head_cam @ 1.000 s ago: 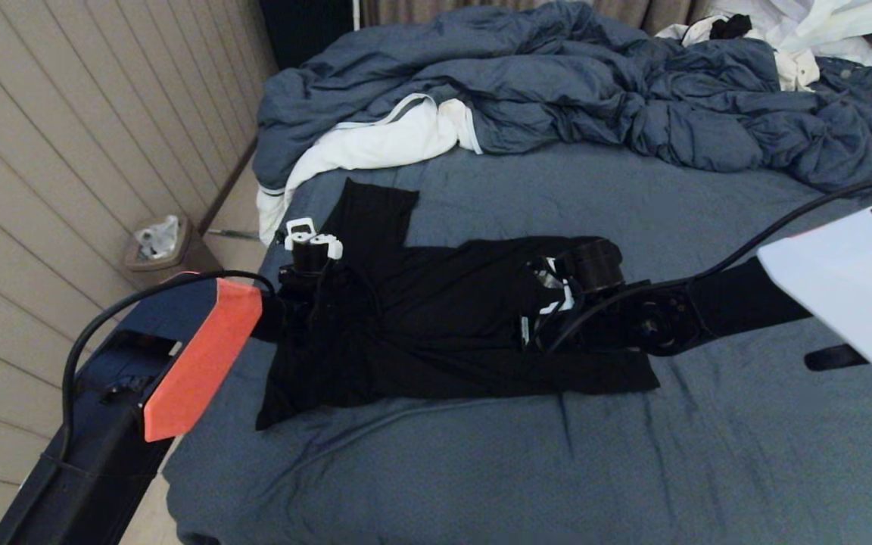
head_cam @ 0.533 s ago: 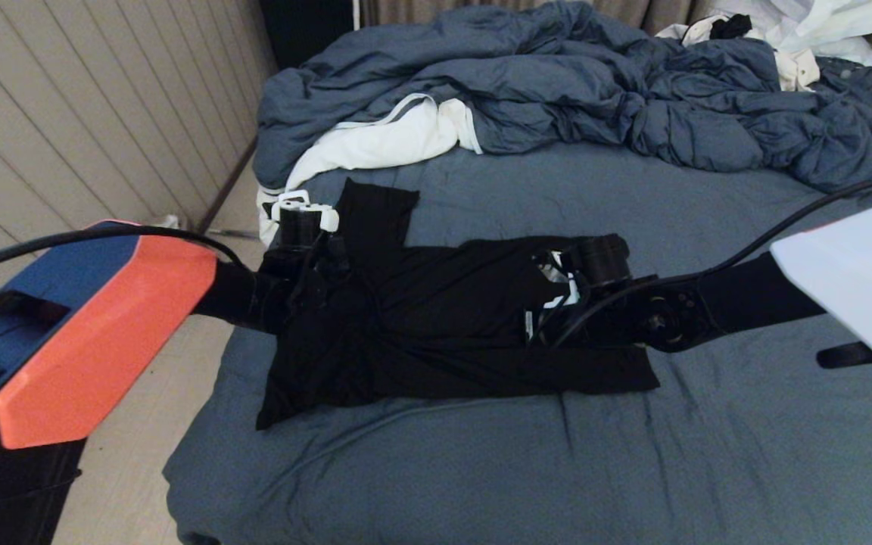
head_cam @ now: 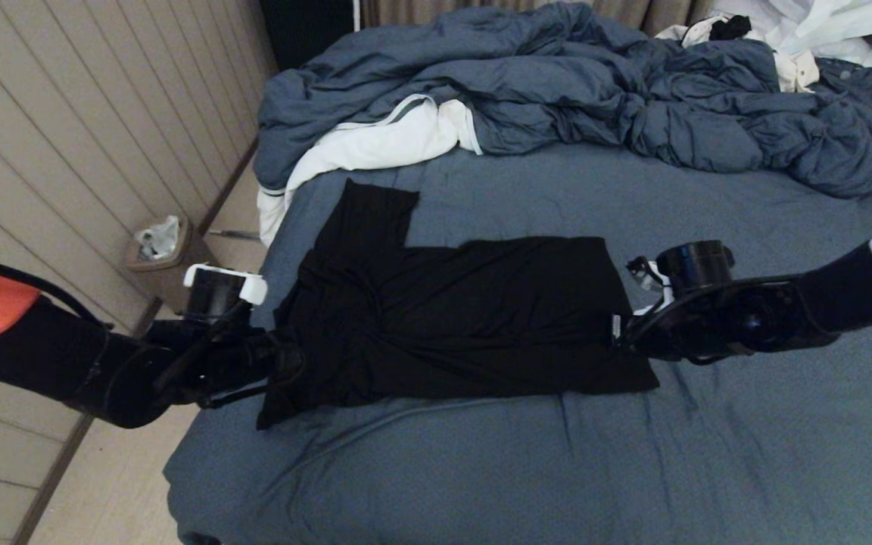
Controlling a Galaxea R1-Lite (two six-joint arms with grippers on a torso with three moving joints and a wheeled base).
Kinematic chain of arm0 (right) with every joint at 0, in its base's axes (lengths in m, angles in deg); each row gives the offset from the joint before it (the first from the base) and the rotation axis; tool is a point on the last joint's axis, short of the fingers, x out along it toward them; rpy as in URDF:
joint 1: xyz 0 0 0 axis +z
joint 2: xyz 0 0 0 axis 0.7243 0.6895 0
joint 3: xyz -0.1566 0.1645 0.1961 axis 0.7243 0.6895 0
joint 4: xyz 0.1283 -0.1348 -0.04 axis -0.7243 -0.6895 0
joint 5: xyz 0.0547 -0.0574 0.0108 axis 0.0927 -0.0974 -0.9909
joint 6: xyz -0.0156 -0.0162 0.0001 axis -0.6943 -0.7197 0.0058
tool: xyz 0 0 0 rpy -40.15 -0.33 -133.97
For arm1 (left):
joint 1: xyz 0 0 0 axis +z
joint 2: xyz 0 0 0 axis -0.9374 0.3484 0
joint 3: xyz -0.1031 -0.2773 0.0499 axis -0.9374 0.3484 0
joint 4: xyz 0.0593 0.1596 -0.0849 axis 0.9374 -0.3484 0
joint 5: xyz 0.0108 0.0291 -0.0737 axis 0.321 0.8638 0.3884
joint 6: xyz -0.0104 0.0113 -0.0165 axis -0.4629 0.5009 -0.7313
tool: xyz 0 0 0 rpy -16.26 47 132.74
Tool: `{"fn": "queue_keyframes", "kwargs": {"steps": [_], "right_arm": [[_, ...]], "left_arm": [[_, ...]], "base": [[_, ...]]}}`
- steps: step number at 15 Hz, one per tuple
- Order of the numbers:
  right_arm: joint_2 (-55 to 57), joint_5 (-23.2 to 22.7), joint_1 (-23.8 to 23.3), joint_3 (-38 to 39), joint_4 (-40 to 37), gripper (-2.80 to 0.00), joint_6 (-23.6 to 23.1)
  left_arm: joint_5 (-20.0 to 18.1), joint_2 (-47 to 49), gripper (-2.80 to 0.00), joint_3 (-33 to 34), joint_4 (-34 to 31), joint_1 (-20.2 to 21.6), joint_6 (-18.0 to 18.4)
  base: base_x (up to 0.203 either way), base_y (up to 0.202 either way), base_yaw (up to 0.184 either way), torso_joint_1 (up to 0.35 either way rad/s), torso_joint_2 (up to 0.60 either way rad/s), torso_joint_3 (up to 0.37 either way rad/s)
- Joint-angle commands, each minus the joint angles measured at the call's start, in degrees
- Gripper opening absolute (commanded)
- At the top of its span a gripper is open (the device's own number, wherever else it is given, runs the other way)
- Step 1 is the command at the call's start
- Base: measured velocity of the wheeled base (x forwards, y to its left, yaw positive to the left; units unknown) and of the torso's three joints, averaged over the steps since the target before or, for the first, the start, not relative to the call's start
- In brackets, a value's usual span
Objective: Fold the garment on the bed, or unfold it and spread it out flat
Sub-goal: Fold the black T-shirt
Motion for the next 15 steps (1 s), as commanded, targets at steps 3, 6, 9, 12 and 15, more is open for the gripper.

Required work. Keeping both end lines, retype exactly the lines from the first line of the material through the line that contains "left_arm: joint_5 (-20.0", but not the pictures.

Answer to this task.
head_cam @ 1.000 s ago: 
head_cam @ 0.533 s ago: 
head_cam @ now: 
Controlling a Galaxea R1-Lite (two six-joint arms with grippers on a torso with three moving joints and a wheeled base).
Kinematic chain of arm0 (right) with every joint at 0, in its base's axes (lengths in m, angles in deg); each row gives the offset from the joint before it (the first from the base) and the rotation axis; tool is a point on the last joint's axis, short of the fingers, x out along it toward them; rpy as in URDF:
joint 1: xyz 0 0 0 axis +z
joint 2: xyz 0 0 0 axis 0.7243 0.6895 0
joint 3: xyz -0.1566 0.1645 0.1961 axis 0.7243 0.6895 0
joint 4: xyz 0.1283 -0.1348 -0.04 axis -0.7243 -0.6895 0
joint 5: xyz 0.0547 -0.0574 0.0108 axis 0.0927 -0.0974 -0.9909
joint 6: xyz -0.0156 -0.0162 0.0001 axis -0.6943 -0.7197 0.0058
tool: xyz 0 0 0 rpy -40.15 -0.33 -133.97
For arm1 (left):
joint 1: xyz 0 0 0 axis +z
joint 2: xyz 0 0 0 axis -0.9374 0.3484 0
joint 3: xyz -0.1031 -0.2773 0.0499 axis -0.9374 0.3484 0
joint 4: xyz 0.0593 0.1596 -0.0849 axis 0.9374 -0.3484 0
joint 5: xyz 0.0108 0.0291 -0.0737 axis 0.321 0.8638 0.3884
joint 6: xyz -0.0104 0.0113 -0.0165 axis -0.4629 0.5009 -0.7313
tool: xyz 0 0 0 rpy -16.26 47 132.74
Tool: `{"fn": "queue_keyframes", "kwargs": {"steps": [_], "right_arm": [[_, ...]], "left_arm": [[_, ...]], "base": [[_, ...]]}}`
- steps: step number at 15 Hz, one per tuple
- Order of the numbers:
  right_arm: joint_2 (-55 to 57), joint_5 (-23.2 to 22.7), joint_1 (-23.8 to 23.3), joint_3 (-38 to 39), joint_4 (-40 to 37), gripper (-2.80 to 0.00), joint_6 (-23.6 to 23.1)
  left_arm: joint_5 (-20.0 to 18.1), joint_2 (-47 to 49), gripper (-2.80 to 0.00), joint_3 (-33 to 34), joint_4 (-34 to 31), joint_1 (-20.2 to 21.6), joint_6 (-18.0 to 18.4)

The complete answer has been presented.